(Problem details):
Repeat the lines from the one containing "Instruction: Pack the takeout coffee" through the last line of the data, exactly, pictures omitted.

----

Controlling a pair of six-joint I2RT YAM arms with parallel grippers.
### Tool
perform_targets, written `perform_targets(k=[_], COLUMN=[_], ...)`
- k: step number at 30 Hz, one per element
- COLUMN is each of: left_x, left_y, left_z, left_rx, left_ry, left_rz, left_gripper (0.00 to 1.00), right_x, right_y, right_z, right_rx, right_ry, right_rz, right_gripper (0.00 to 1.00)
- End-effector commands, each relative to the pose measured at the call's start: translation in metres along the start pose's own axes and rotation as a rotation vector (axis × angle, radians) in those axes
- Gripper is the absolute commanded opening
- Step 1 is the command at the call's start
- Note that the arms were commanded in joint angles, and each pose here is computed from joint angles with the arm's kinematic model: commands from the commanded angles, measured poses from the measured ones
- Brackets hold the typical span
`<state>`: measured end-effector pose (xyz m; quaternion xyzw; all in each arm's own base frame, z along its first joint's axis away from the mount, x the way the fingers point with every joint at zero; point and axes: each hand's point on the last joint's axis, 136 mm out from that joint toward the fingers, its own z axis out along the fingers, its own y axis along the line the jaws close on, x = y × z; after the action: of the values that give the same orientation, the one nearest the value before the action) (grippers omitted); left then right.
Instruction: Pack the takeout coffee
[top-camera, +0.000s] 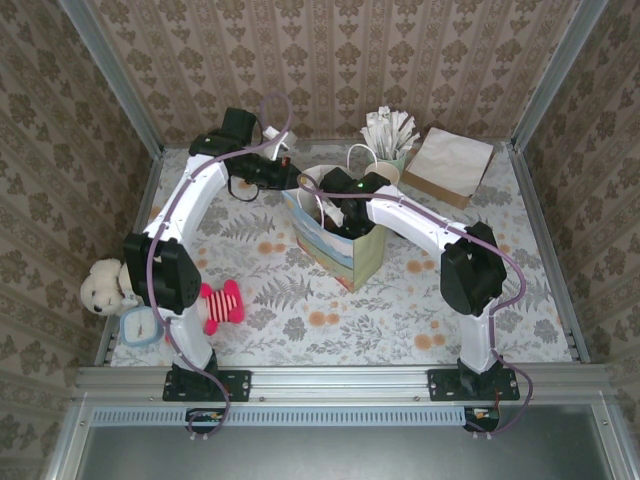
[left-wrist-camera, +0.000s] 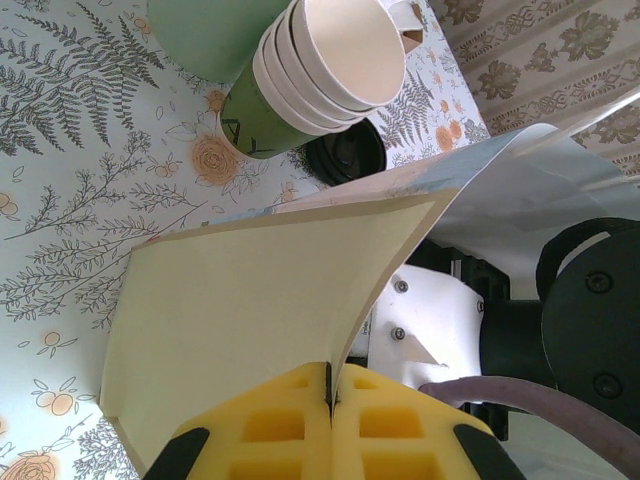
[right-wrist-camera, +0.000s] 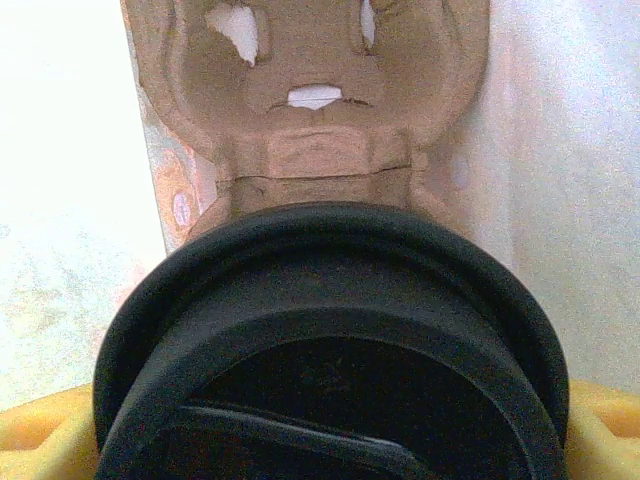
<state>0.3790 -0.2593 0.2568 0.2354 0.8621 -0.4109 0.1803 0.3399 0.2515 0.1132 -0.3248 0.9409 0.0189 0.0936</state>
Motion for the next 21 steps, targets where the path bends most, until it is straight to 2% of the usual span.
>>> perform_targets(k=[1, 21], left_x=[0.01, 0.005], left_y=[-0.007, -0.007], left_z=[-0.002, -0.005], left_rx=[0.021, 0.018], left_ry=[0.026, 0.016], left_rz=[-0.005, 0.0], left_gripper=[0.0, 0.0], right_x=[-0.002, 0.018], right_y=[-0.011, -0.018], right_z=[-0.003, 0.01], right_rx=[0.045, 0.087], right_ry=[-0.021, 0.076], right_rz=[-0.006, -0.037], right_gripper=[0.58, 0.57])
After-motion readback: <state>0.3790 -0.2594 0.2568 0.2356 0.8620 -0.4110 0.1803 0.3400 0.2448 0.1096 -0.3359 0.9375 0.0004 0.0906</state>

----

(Written reply):
Instruction: Pack the takeout coffee
[top-camera, +0.000s] 
[left-wrist-camera, +0.000s] 
[right-wrist-camera, +0.000s] 
<state>0.3790 -0.2593 0.2568 0.2354 0.8621 -0.4109 0.1803 0.3399 0.2515 0.1132 -0.3248 0.9409 0.0189 0.0936</state>
Motion for the next 21 steps, targets where the path bends most, until it is straight to 2% of the usual span.
>>> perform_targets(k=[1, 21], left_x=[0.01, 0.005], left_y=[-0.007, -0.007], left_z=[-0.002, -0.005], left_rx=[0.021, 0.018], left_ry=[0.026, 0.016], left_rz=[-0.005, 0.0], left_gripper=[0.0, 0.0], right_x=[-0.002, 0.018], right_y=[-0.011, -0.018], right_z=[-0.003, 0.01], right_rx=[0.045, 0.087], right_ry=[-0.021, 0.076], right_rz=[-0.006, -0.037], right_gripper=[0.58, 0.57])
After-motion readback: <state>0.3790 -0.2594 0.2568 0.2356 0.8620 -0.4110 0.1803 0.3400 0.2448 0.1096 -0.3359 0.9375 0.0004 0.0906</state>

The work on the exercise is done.